The Center opened as the Carnival Center on October 5, 2006, with performers, politicians and movie stars attending, including Gloria Estefan, Jeb Bush, Andy García, and Bernadette Peters.

On January 10, 2008, it was announced that philanthropist and business leader Adrienne Arsht donated $30 million to the facility that would make it financially stable. In recognition of the gift, the former Carnival Center for the Performing Arts was renamed The Adrienne Arsht Center for the Performing Arts of Miami-Dade County, or the Arsht Center for short.

In December 2008, M. John Richard joined the center as president and CEO after more than 20 years at the New Jersey Performing Arts Center (NJPAC).

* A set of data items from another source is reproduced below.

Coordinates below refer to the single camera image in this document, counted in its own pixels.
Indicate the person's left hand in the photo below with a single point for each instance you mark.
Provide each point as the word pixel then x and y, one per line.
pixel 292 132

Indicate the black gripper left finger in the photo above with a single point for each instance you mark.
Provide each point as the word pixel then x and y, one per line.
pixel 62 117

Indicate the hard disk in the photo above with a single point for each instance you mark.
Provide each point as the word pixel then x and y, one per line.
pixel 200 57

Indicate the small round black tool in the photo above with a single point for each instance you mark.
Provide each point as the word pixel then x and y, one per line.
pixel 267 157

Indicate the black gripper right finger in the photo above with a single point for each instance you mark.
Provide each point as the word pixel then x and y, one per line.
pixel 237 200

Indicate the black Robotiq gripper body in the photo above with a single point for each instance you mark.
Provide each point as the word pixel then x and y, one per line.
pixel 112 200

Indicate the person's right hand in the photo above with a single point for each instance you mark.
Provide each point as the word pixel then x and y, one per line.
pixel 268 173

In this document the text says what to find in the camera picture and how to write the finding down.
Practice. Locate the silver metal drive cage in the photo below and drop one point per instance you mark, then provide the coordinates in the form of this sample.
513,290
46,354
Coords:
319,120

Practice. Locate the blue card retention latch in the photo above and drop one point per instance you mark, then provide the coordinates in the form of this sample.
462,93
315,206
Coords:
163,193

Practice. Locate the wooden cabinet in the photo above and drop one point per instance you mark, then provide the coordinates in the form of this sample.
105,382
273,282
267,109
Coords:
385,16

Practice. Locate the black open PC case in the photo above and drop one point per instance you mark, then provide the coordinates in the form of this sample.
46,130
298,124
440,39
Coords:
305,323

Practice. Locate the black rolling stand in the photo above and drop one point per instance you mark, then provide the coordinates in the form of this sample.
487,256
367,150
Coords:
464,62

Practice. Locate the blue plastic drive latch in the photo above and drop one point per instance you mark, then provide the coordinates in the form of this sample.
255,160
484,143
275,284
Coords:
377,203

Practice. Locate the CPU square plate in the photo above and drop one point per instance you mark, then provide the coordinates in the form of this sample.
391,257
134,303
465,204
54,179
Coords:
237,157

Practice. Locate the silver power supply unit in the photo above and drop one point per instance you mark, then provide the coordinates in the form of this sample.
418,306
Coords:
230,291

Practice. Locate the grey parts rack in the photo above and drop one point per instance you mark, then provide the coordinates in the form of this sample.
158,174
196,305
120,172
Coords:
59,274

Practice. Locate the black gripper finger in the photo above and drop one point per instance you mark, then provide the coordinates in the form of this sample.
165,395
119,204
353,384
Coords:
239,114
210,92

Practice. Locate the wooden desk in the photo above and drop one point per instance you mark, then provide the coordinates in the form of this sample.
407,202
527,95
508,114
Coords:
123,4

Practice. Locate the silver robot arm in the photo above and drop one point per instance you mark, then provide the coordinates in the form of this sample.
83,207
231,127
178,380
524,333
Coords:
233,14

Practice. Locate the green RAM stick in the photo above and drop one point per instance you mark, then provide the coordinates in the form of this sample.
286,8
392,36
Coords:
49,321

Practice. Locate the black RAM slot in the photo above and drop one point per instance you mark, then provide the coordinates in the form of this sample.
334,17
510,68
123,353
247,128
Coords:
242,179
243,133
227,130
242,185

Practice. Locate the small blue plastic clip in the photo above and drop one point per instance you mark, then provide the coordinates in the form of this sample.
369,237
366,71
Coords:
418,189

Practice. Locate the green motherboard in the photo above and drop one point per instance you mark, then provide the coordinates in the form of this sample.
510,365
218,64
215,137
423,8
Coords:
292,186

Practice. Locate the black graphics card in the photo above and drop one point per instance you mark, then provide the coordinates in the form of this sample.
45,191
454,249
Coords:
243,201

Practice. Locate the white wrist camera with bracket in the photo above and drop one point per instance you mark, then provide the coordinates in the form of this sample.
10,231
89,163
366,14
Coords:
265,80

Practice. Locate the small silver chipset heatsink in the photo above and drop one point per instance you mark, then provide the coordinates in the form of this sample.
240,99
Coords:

Founded in 2011, the Town Square Neighborhood Development Corporation (“TSNDC”) was planned to oversee the development of the Arsht Center district. TSNDC's volunteer board: Armando Codina, chairman of Codina Partners, as chair; Manny Diaz, former City of Miami mayor, as vice chair; Michael Eidson, chairman of the Performing Arts Center Trust Board of Directors and partner of the South Florida law firm Colson Hicks Eidson, as treasurer; and Parker Thomson, founding chair of the Performing Arts Center Trust Board of Directors, as secretary. In 2019, Johann Zietsman succeeded John Richard as president and CEO after ten years in the same role at Arts Commons in Calgary.

In 2016, AileyCamp Miami, run by the Arsht Center, received a 2016 National Arts and Humanities Youth Award Program at the White House.

In 2022, the Arsht Center was nominated for a Latin Grammy for its collaboration with flamenco dancer Siudy Garrido on the documentary Bailaora.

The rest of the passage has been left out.